▶ **ACTIVITY**: Images are to be excluded, and the rest of the data repeated exactly.
MATERIAL PROVIDED below:
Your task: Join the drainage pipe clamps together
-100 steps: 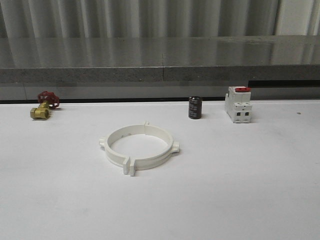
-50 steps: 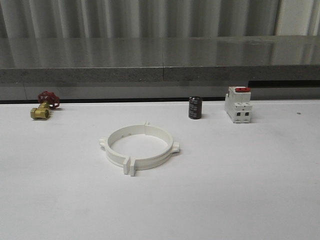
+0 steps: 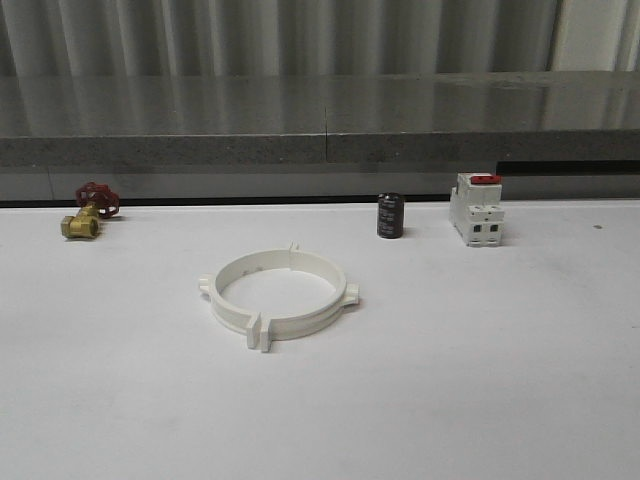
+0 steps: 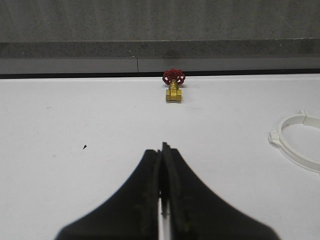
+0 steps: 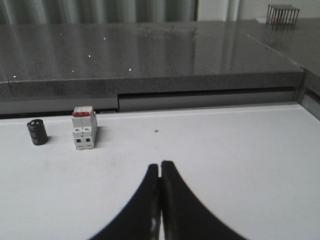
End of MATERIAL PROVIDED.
▶ **WRITTEN ANSWER**:
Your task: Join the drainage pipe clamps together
-100 steps: 
-50 steps: 
+0 steps: 
+0 steps: 
+0 steps: 

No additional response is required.